§ **Task to complete**:
Write down nothing except how many lines in the entries contain "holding".

§ **The input**:
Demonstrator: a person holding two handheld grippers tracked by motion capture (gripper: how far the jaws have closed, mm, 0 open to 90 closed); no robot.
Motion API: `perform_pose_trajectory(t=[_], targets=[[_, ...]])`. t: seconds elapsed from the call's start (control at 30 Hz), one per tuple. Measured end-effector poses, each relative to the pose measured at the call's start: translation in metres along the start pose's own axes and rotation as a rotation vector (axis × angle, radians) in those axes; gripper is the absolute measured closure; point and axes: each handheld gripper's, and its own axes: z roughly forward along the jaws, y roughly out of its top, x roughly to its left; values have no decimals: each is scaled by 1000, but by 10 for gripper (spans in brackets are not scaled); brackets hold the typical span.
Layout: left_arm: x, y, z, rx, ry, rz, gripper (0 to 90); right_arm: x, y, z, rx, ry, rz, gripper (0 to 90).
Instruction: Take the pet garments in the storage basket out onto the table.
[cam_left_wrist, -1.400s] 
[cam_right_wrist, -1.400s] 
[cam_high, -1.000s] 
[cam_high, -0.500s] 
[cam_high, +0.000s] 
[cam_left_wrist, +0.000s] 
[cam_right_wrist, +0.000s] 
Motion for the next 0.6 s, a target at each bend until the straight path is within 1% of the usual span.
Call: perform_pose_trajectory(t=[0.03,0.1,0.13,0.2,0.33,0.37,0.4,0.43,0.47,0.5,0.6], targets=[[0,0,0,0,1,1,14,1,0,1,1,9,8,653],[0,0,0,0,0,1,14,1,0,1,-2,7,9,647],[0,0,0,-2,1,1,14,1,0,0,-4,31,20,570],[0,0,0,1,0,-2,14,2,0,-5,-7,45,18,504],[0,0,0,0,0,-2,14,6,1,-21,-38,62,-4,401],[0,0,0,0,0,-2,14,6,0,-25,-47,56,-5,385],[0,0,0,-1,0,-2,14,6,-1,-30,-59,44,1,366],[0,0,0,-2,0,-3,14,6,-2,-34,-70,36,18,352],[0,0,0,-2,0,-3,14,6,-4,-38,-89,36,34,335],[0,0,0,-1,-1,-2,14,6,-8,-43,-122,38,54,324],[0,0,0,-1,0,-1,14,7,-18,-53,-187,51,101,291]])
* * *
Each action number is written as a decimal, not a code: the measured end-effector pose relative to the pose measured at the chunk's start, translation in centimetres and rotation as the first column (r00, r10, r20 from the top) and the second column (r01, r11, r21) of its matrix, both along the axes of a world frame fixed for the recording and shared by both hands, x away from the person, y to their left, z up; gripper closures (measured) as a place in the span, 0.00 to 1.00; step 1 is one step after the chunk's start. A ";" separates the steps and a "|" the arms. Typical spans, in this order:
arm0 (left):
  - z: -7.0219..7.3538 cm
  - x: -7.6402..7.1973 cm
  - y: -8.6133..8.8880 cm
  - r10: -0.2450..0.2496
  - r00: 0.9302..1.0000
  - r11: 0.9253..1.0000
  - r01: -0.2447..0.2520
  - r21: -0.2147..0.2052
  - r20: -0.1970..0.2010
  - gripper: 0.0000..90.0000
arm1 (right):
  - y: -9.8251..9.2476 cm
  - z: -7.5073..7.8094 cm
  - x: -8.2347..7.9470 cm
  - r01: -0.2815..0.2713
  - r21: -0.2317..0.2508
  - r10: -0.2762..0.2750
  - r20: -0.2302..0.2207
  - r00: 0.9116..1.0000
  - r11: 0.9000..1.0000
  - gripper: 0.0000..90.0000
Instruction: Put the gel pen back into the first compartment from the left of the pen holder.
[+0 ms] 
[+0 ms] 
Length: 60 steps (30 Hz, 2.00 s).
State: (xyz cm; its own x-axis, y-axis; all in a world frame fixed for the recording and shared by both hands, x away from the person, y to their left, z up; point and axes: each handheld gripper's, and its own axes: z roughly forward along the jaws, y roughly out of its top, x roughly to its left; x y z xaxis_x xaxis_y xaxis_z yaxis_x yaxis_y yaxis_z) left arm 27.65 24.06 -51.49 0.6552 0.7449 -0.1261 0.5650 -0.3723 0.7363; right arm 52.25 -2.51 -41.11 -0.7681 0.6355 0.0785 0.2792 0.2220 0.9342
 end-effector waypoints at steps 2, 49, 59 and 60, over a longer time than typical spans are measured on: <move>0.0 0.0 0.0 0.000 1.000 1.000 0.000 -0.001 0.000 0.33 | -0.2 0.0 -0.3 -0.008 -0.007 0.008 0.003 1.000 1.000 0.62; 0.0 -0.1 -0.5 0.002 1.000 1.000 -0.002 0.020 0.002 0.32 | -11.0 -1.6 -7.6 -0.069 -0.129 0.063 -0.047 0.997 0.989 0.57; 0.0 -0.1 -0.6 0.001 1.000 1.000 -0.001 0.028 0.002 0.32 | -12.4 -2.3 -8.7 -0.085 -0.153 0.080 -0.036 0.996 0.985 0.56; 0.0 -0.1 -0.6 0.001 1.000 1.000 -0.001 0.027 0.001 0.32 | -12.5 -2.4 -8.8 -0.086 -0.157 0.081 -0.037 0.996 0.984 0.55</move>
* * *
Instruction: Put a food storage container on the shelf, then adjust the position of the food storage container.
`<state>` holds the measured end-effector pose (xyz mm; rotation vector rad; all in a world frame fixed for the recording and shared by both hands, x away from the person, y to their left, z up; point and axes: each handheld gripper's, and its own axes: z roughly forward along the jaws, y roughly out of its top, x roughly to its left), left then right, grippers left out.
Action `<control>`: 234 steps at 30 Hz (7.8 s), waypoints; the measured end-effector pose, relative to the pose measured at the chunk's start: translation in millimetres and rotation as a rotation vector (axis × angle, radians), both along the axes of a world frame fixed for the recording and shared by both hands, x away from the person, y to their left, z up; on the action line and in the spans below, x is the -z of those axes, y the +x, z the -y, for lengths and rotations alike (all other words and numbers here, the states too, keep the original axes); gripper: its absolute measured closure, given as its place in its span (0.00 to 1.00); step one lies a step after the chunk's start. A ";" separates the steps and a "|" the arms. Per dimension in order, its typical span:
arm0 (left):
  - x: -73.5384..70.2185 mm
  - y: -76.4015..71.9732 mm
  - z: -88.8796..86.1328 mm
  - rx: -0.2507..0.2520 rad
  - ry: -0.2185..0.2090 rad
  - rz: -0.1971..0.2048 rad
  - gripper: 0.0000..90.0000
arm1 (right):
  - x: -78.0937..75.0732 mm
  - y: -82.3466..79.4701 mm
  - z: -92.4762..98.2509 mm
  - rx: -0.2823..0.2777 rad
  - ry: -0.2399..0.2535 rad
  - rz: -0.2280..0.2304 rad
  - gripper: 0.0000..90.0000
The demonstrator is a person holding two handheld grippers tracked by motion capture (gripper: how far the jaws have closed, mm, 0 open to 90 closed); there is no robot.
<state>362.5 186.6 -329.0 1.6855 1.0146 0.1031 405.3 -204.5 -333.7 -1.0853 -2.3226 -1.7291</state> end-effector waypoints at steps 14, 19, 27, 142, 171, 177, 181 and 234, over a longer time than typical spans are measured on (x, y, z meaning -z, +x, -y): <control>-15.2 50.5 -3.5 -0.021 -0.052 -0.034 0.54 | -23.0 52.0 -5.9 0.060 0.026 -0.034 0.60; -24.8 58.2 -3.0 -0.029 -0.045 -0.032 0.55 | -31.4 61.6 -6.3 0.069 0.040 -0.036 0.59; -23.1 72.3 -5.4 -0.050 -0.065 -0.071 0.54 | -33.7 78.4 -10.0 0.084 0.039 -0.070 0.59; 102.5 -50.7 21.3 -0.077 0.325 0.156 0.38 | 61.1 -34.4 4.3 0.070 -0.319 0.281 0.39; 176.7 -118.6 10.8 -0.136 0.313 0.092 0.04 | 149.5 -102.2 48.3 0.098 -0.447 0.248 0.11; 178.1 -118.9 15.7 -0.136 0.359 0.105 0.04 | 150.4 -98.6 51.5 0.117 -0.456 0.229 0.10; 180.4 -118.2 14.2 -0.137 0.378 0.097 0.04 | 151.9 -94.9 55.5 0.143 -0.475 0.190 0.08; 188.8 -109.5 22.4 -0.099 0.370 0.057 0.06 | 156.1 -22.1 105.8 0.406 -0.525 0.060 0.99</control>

§ **Expected answer**:
2